Thursday 19 April 2018 1:01pm

Wayne-Te-Kaawa-image
The University of Otago’s first specialised Māori Chaplain - Reverend Wayne Te Kaawa.

Reverend Wayne Te Kaawa’s newest adventure is a case of ask, and you shall receive.

The PhD student, who is of Tuwharetoa ki Kawerau, Ngāi Tuhoe and Ngāti Awa descent, is the University’s first Māori Chaplain.

While there have been a number of chaplains of Māori descent, Rev Te Kaawa is the first to take up the specialised Māori Chaplain position.

Rev Te Kaawa’s journey has gone full circle. He finished his undergraduate and post ministry training at the University in 2001, during which he spent six months with the University’s chaplaincy team.

"When I walked into the University, I thought about what footprint I wanted to leave that will benefit ultimately the University and the Māori community here."

He says the opportunity came up while rejoining the chaplaincy team in 2017 while starting his PhD.

“I told them, did you know there are no Māori tertiary chaplains in this country?

“It just so happened to be that they were discussing this as well. I did not get involved in that process, I just watched it organically come to life.”

Since finishing at the University in 2001, Rev Te Kaawa has worked in Te Teko, Auckland, Rotorua and Opotiki. He also became the leader of the Presbyterian Māori Synod, and worked with the Kingitanga Movement alongside King Tuheitia Paki.

The PhD student is also working on a paper that will be taught in the Department of Theology and Religion next year.

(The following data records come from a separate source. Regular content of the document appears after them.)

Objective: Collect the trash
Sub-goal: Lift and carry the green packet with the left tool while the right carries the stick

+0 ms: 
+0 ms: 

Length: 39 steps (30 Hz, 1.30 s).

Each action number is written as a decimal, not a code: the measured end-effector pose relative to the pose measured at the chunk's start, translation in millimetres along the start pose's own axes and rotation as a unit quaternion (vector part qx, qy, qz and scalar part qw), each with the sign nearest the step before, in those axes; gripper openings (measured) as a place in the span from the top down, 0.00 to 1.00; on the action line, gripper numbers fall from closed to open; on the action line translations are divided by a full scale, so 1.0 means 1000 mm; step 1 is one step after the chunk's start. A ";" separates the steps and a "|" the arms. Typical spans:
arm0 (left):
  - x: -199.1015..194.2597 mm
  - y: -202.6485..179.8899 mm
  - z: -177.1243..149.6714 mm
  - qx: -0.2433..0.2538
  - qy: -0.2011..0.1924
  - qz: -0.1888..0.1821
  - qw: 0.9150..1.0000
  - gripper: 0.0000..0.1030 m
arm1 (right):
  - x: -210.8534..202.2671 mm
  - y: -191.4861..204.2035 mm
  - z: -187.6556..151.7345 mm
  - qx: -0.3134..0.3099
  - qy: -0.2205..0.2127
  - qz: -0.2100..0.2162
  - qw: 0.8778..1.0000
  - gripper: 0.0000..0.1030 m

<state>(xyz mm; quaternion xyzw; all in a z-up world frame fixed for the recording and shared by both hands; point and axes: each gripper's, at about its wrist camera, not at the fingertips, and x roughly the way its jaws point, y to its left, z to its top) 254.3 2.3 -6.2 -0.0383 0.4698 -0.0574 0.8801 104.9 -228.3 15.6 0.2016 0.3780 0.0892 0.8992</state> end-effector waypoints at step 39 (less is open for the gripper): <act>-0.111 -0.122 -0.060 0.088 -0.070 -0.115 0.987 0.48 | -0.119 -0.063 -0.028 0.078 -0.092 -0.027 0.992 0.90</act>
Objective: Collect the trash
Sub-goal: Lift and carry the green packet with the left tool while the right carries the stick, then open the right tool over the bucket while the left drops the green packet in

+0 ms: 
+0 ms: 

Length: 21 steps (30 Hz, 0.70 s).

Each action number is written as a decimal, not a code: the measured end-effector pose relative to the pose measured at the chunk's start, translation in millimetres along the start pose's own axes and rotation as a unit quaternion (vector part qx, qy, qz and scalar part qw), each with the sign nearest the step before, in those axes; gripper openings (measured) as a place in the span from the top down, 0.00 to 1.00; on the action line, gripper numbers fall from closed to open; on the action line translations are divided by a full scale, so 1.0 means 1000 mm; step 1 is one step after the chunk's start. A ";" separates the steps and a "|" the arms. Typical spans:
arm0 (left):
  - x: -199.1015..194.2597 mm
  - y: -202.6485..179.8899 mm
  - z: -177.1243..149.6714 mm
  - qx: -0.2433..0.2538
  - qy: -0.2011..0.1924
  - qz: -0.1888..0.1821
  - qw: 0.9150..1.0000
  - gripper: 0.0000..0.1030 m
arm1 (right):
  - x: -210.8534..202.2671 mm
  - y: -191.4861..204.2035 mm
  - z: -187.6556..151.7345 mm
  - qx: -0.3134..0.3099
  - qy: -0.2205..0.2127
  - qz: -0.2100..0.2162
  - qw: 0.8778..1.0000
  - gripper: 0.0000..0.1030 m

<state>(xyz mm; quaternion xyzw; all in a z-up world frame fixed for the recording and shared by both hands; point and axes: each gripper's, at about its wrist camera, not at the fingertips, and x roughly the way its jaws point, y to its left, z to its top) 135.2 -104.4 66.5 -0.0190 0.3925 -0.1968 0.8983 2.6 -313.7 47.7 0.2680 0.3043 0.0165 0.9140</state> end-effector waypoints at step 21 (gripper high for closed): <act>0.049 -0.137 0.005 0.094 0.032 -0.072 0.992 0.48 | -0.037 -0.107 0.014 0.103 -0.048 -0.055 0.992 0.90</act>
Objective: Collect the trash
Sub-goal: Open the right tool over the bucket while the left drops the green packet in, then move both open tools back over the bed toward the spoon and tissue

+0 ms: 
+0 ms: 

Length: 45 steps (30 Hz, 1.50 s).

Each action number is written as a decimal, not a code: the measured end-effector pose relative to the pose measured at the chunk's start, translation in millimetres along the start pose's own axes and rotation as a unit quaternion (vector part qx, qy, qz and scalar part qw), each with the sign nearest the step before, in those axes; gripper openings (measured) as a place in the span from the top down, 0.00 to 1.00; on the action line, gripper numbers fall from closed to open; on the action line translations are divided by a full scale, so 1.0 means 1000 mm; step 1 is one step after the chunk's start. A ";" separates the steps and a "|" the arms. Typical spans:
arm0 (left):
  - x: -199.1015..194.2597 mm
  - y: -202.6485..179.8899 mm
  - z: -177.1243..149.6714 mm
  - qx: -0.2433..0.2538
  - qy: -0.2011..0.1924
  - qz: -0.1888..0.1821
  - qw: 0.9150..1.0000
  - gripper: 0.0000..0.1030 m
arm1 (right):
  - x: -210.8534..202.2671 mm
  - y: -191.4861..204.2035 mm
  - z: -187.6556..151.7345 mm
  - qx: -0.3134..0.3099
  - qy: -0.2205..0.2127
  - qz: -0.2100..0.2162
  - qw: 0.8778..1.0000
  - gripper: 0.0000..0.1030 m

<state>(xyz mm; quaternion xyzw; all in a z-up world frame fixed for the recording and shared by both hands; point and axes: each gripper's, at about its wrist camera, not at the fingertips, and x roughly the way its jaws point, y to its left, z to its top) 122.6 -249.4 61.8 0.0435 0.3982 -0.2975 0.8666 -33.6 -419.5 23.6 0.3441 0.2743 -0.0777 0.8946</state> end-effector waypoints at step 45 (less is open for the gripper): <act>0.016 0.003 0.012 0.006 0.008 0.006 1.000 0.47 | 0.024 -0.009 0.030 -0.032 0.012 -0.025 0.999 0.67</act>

For now, however, he is working on his passion – helping students and staff with the spiritual aspect (taha wairua) of life on campus.

“When I walked into the University, I thought about what footprint I wanted to leave that will benefit ultimately the University and the Māori community here.

“When it comes to the chaplaincy and the lecturing work, I have achieved those two goals – now I just have to work on that PhD.”